Book Review: The Lords of Easy Money by Christopher Leonard

“We work under the assumption that lowering the cost of capital and providing cheap money encourage businesses to lever up and use that levering up to expand [capital investment] and job creation, which is part of our mandate. I don’t believe that’s happening.” ~ Richard Fischer, Dallas Fed Chairman

By Catherine Austin Fitts

The Lords of Easy Money: How the Federal Reserve Broke the American Economy by Christopher Leonard is a description of recent Federal Reserve policies, written as if management of interest rates were the primary tool available. Given that the New York Fed is the depository of the U.S. government, which was missing $21 trillion as of fiscal 2015, and is the agent for the Treasury Department’s Exchange Stabilization Fund—the mother of all slush funds—it seems like there is a lot more going on than just raising and lowering the Fed funds rate. Not to mention, the NY Fed owners serve as correspondent banks for most, if not all, of the nations in the world, and the U.S. banking system is the leading money laundry for illegal and covert global flows.

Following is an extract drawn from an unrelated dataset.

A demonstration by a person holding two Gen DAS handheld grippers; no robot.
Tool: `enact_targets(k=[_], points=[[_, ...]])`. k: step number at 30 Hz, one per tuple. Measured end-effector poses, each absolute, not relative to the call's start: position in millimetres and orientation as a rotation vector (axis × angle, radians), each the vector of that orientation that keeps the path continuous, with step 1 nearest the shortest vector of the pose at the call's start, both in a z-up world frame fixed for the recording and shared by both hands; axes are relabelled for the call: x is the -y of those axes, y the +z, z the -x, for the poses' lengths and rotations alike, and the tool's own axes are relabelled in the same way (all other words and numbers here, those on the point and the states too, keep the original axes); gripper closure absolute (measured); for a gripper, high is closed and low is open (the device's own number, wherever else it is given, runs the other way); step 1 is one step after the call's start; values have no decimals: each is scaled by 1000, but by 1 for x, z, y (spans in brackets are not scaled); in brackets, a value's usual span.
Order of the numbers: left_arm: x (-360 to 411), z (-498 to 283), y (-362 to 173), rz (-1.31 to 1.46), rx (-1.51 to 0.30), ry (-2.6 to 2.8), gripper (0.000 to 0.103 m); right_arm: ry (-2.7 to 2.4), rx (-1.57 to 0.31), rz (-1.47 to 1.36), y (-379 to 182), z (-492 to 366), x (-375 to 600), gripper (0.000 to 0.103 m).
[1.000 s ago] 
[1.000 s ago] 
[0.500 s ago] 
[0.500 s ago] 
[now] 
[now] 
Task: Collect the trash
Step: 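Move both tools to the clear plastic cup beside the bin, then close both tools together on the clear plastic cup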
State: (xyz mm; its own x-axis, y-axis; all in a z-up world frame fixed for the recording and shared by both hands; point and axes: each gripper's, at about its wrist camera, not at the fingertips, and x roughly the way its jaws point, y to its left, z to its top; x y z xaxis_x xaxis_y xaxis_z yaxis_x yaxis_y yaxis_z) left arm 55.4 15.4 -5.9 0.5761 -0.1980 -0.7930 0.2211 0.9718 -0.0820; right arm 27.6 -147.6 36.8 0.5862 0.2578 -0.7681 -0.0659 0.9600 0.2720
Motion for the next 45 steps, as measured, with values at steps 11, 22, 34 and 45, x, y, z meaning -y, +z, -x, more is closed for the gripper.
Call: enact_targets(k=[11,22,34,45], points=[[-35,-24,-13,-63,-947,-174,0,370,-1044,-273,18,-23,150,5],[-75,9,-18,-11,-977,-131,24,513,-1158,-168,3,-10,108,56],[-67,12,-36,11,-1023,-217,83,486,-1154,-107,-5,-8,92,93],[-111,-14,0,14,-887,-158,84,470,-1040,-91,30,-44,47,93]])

Nevertheless, I read The Lords of Easy Money as Leonard does a good job of describing and documenting the basis of Fed Chairman Jerome Powell’s personal fortune. Powell turned up at the Carlyle Group in 1997, just as astonishing amounts of money began flowing into the firm. At the very same time, astonishing amounts of money were flowing out of the Department of Housing and Urban Development (HUD). Nor was Carlyle the only enterprise enjoying capital inflows—add to the list the Clinton Foundation and Epstein’s operation. I describe these years in my online book Dillon Read & Co. Inc. & the Aristocracy of Stock Profits.

This was a period in which a growing number of companies became “trading sardines.”

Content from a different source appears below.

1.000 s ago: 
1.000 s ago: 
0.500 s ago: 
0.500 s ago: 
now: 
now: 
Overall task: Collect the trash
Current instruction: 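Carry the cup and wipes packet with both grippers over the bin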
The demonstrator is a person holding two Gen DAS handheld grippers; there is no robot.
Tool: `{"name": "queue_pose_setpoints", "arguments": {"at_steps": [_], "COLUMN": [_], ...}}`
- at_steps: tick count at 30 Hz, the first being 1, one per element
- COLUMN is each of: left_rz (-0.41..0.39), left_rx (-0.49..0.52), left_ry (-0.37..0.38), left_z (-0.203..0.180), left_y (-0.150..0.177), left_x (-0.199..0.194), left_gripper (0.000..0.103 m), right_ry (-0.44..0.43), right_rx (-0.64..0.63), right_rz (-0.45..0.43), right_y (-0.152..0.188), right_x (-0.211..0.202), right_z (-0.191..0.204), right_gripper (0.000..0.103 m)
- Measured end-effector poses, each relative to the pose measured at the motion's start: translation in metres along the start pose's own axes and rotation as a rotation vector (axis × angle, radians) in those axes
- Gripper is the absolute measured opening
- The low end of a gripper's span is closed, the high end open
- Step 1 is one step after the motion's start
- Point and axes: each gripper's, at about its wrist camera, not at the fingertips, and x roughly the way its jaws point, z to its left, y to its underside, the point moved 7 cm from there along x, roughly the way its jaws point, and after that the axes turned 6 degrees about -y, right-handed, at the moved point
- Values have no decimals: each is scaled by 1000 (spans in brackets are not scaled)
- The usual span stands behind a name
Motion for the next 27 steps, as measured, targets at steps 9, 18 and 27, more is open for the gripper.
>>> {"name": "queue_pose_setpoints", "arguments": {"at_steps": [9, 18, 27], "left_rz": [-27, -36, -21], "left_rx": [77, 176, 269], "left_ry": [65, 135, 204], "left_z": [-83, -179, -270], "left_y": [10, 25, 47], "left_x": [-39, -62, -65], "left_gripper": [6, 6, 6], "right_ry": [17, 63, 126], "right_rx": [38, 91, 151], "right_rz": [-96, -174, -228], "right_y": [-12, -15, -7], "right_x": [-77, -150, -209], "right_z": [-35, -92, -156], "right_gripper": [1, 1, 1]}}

“There is an old story about the market craze in sardine trading when the sardines disappeared from their traditional waters in Monterey, California. The commodity traders bid them up and the price of a can of sardines soared. One day a buyer decided to treat himself to an expensive meal and actually opened a can and started eating. He immediately became ill and told the seller the sardines were no good. The seller said, “You don’t understand. These are not eating sardines, they are trading sardines.”

~ Seth Klarman

I first saw this happen with start-ups financed to create the Internet boom. At a conference in 1997, a tech company needed $1MM to launch its product, but the venture capitalists would only do $10MM or more. They would plump the company up with press releases, new hires, and an investor relations team, and then take it public. So, a company that could have created a viable product and grown organically over a long period of time was converted into a trading sardine. Pump it up with $10MM; take it public for $150MM; have it crash a year or two later and go bust. The venture capitalists and their investors who exited with them got rich, but meanwhile the economy got poorer and innovators were pumped, dumped, and ruined.

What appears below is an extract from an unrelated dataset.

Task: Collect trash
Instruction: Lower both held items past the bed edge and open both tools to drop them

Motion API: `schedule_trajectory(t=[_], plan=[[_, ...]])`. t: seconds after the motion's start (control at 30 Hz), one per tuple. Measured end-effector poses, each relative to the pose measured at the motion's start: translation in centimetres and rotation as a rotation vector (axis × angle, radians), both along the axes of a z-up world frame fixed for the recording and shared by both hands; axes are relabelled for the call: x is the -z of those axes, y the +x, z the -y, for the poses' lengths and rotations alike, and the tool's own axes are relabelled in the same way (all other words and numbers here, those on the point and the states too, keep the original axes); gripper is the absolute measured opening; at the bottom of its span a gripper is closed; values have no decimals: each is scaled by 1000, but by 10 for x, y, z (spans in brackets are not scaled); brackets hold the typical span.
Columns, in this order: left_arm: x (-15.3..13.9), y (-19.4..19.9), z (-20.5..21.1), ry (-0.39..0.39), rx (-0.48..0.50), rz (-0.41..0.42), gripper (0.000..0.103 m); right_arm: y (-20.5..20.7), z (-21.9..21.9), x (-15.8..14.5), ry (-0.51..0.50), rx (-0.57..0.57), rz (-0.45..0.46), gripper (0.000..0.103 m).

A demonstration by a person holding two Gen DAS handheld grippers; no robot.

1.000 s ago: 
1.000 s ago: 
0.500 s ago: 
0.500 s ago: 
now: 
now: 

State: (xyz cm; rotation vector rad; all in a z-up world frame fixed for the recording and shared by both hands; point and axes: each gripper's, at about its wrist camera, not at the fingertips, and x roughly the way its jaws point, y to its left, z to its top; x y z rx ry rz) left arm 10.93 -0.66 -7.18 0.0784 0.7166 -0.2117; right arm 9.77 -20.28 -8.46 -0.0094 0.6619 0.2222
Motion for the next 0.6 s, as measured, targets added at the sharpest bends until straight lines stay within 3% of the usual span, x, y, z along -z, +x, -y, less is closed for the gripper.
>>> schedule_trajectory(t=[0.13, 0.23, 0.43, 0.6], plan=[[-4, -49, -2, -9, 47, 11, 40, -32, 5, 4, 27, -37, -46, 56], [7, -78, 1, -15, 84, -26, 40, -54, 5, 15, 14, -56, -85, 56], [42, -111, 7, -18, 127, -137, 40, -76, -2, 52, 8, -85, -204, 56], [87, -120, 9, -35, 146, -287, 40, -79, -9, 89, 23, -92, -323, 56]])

Where did this tsunami of unbelievably cheap (or perhaps free) capital come from? And why did the regulators permit the game to be played? Initial public offering (IPO) and secondary market investors were losing billions from intentionally engineered financial frauds. If you dig into and trace the bubble money that made a fortune playing the Internet bubble game starting in 1997, I wonder where the seed capital came from—just like I wonder where the seed capital come from that flowed into Carlyle at the same time.

In a chapter called “The Fixer,” Leonard describes Powell’s ascendancy—from Dillon Read and the U.S. Treasury department to Carlyle—where he led the leveraged buyout of an industrial conglomerate called Rexnord based in Milwaukee, an area with longstanding Dillon ties. Clarence Dillon’s first wife was from Milwaukee, and Dillon had worked there in his early career. At Carlyle, Powell led the purchase of Rexnord using $359.5 million from its buyout fund along with two loans totaling $585 million. The deal closed in September 2002. Rexnord instantly took on more debt; Leonard points out that “Rexnord would pay more money in interest costs than it earned in profit during every full year that Carlyle owned it.” To help fund this, Rexnord implemented employee pay cuts, moved jobs to non-unionized states, eliminated jobs, and took other steps to squeeze value out of the company and turn Rexnord into what I would describe as a “trading sardine.”

In 2006, Powell led the sale of Rexnord to Apollo Management LP for a $900 million profit. To fund the purchase, Apollo syndicated new leveraged loans of $1.825 billion. The deal solidified Powell’s status as a multimillionaire, and he left Carlyle after the sale closed. In 2018, his net worth was listed as $20–$55 million. It is fair to say that Rexnord’s contribution to the real economy did not improve as a result of Powell’s leadership. Leonard explains:

“Rexnord itself didn’t fare as well. The company Powell left behind was crippled with debt. Its total debt burden rose from $753 million to $2 billion in one year. Its annual interest-rate payments rose from $44 million in 2005 to $105 million in 2007. The company would pay more money in interest than it earned in profit every year for more than a decade. Rexnord had become a company that was emblematic of the private equity world. It was no longer a company that used debt to pursue its goals. It was now a company whose goal was to service its debt.”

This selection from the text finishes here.